Il "Government at Glance 2011" annovera l'Italia tra le best practice internazionali. Vincente il piano E-gov 2012 e l'adozione di progetti di open data

di F.Me.
L’Ocse promuove l’e-gov italiano. Nel suo rapporto “Government at a Glance 2011” l’organizzaione rileva come le misure attuate nella PA qualificano il nostro Paese come una best practice internazionale nel settore dell’e-government e della trasparenza.

Nel confronto internazionale, la nostra PA risulta oggi migliorata per effetto delle misure contenute nella Riforma Brunetta (decreto legislativo n. 150/2009): l’introduzione delle pratiche di valutazione della performance e dei meccanismi di “performance related payment” (collegamento tra retribuzioni e produttività) così come la scelta di legare la performance individuale a quella dell’organizzazione.

L’Italia si distingue per l’importanza che attribuisce alla trasparenza nella PA: sono stati infatti pubblicati gli elenchi completi degli incarichi affidati a consulenti e collaboratori esterni, degli incarichi retribuiti ai dipendenti pubblici, degli emolumenti dei membri dei consigli di amministrazione di consorzi e società a totale o parziale partecipazione pubblica.
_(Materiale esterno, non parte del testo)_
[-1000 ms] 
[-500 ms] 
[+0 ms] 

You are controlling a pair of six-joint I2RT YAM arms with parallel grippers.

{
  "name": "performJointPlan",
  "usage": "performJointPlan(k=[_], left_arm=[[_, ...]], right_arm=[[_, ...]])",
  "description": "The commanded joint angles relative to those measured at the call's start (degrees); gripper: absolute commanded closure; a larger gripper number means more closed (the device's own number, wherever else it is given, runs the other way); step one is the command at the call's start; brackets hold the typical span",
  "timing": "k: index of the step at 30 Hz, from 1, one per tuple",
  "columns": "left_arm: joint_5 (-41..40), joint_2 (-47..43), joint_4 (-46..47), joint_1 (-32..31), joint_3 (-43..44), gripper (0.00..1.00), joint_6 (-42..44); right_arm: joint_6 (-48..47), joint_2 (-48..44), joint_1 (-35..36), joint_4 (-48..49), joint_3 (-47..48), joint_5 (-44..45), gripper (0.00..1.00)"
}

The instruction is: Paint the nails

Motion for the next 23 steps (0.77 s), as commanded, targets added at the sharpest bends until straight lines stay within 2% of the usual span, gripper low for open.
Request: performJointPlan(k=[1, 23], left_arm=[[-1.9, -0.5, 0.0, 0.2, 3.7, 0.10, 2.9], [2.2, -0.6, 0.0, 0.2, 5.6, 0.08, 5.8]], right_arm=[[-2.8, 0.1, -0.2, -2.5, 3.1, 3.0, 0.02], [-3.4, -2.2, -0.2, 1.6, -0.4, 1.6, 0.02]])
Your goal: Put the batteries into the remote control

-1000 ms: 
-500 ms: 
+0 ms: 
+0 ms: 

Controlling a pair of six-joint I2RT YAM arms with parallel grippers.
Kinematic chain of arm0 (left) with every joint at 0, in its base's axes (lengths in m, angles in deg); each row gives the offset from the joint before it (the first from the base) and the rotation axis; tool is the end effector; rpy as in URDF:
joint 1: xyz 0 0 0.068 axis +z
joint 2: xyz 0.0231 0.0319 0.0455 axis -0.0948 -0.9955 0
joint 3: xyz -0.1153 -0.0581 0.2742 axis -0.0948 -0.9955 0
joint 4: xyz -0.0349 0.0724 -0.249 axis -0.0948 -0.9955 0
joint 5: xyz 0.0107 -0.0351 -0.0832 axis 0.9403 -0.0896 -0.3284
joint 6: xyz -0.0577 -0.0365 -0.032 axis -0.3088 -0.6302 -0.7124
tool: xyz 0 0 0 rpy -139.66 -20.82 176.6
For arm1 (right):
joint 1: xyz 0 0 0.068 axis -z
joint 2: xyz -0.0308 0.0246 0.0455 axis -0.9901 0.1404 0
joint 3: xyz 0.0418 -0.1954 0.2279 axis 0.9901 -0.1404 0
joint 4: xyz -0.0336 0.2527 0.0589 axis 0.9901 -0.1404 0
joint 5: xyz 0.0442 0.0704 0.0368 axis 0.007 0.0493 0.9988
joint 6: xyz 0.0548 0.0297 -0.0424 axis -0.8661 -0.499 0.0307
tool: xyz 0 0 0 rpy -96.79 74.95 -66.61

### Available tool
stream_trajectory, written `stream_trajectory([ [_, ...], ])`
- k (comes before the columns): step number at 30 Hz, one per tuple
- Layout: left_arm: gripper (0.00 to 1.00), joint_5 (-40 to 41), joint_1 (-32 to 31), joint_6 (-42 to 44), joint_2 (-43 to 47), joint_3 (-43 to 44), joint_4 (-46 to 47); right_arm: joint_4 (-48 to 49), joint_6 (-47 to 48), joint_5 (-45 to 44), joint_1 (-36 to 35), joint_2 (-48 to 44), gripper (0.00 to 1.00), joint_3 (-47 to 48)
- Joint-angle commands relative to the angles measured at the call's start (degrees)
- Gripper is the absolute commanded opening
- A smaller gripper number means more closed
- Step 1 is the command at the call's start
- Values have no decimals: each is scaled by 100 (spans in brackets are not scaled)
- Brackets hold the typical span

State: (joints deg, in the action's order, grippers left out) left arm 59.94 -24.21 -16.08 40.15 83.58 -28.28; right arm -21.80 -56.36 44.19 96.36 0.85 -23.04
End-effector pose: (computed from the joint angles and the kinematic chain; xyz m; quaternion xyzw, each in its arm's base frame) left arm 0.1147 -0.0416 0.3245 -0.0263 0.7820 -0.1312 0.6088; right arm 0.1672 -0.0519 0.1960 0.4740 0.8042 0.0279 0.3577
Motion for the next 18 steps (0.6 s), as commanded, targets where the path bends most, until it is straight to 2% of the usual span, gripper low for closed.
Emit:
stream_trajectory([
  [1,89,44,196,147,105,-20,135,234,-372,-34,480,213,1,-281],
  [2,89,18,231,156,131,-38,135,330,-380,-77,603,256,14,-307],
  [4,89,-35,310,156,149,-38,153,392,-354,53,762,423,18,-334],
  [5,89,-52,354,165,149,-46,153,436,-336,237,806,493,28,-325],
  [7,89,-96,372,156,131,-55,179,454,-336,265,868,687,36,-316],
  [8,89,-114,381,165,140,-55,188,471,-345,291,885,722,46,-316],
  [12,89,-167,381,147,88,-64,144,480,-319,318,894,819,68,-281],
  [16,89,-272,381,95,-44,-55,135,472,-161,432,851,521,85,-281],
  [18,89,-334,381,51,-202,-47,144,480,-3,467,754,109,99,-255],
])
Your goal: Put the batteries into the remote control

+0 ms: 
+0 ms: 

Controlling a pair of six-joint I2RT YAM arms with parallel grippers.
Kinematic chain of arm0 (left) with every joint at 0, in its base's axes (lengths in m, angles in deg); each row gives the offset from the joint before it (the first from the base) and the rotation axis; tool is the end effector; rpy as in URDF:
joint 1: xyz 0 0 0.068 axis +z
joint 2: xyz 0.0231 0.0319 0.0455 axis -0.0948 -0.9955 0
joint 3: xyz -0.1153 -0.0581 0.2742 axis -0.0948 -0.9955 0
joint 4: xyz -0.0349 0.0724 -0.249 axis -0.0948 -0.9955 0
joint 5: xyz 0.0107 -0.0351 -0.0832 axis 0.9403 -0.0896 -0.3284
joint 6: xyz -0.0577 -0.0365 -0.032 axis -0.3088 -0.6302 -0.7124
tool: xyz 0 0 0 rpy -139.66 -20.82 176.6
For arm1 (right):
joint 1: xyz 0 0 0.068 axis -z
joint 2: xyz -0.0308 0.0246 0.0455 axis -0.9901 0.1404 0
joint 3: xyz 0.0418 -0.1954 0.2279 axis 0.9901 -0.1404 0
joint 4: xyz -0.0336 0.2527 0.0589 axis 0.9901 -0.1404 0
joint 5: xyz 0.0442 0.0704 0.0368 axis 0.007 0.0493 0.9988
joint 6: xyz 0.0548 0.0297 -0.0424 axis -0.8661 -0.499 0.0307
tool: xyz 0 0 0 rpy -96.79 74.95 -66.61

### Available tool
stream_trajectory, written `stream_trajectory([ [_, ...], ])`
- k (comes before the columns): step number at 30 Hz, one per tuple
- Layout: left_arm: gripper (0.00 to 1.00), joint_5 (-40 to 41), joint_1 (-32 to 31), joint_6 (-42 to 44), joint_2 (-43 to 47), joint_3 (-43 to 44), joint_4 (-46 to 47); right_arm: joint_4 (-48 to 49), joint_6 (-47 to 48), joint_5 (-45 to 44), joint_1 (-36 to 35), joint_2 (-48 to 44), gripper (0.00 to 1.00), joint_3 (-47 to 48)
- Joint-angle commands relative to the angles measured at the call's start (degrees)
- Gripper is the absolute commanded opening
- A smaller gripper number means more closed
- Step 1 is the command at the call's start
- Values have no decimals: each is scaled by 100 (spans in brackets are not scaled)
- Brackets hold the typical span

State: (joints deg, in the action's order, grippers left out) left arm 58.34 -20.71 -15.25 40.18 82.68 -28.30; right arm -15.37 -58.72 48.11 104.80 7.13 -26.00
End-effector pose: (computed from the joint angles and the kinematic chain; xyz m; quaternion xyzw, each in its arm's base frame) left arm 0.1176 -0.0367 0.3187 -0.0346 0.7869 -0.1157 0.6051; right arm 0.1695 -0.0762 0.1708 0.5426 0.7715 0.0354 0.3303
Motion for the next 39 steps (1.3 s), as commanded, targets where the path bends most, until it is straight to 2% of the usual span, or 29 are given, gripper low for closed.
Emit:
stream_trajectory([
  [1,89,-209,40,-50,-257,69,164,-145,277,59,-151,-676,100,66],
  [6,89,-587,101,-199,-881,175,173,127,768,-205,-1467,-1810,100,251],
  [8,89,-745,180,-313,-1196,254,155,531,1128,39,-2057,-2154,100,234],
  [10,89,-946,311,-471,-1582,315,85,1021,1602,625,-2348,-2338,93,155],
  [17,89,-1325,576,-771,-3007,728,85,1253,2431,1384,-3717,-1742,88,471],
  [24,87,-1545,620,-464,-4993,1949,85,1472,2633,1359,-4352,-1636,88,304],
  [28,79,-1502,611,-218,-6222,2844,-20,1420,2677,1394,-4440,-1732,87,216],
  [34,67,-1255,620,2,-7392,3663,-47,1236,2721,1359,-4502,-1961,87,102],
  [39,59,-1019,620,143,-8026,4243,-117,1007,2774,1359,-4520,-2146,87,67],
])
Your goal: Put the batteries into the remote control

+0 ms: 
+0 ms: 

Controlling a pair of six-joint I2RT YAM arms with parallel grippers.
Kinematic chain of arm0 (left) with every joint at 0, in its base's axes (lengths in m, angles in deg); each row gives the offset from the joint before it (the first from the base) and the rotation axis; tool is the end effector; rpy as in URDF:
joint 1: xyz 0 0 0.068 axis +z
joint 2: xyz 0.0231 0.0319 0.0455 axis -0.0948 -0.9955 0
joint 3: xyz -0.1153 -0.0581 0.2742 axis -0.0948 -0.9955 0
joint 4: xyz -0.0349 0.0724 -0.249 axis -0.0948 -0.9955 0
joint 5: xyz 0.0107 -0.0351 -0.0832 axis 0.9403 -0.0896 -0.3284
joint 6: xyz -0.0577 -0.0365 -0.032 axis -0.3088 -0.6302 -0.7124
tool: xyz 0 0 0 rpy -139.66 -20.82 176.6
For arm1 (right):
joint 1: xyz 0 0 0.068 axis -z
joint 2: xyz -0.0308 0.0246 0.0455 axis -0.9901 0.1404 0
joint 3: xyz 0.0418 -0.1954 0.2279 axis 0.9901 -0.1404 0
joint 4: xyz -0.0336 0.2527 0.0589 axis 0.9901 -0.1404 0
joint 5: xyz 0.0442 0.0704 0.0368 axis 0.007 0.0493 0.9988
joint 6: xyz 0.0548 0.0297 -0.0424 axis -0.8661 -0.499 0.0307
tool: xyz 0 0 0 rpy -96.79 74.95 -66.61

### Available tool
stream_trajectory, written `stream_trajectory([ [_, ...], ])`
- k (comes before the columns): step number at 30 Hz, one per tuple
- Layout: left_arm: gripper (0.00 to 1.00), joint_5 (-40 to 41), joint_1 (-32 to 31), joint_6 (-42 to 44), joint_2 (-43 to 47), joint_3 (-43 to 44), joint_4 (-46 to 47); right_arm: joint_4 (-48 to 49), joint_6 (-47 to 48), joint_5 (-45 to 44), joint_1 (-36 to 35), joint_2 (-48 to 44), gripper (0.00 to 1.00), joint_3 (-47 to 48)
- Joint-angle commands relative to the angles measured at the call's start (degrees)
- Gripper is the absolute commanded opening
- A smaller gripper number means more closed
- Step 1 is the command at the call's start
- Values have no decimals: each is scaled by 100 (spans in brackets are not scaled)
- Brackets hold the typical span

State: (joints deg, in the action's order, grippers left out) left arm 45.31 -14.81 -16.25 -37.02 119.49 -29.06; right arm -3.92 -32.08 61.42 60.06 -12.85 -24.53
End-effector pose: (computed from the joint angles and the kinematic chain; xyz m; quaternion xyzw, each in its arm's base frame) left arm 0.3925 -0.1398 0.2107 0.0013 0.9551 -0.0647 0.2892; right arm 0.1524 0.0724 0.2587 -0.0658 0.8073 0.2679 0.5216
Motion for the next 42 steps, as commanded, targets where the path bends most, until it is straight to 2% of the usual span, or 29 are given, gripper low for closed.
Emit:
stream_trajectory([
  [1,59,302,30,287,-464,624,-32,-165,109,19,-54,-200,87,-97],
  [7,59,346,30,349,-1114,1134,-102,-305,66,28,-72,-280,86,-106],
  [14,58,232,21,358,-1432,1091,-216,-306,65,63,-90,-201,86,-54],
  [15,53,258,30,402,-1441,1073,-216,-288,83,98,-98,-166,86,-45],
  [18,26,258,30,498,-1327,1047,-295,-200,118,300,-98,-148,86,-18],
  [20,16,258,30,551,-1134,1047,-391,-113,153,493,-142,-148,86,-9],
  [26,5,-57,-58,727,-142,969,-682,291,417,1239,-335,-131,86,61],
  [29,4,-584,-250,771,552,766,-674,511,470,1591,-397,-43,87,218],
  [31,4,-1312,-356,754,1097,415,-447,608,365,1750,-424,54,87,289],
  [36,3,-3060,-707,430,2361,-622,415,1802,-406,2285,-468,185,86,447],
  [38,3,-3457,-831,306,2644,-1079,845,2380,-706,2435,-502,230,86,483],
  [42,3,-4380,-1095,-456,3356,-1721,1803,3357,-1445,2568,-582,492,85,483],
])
La trasparenza viene anche garantita sul mondo sindacale, con la pubblicazione online della banca dati completa dei distacchi, delle aspettative e dei permessi nonché delle aspettative e dei permessi per funzioni pubbliche elettive. Infine, è stato esteso a tutte le pubbliche amministrazioni l’obbligo di pubblicazione online di curriculum vitae, recapiti e retribuzioni annuali dei dirigenti nonché i tassi di assenza e di maggiore presenza del personale distinti per uffici di livello dirigenziale.

A giudizio dell’Ocse il sistema italiano ha raggiunto un buon livello di qualità anche grazie all’adozione di logiche open data, che rendono possibile una reale condivisione di informazioni all’interno della PA e con i suoi clienti (cittadini e imprese). Un particolare apprezzamento viene poi rivolto al “Piano e-Gov 2012” del ministro Renato Brunetta. La diffusione dell’utilizzo della Posta elettronica certificata (Pec) e le iniziative per la digitalizzazione della sanità, della giustizia e della scuola hanno trasformato il nostro Paese in una best practice internazionale nel settore.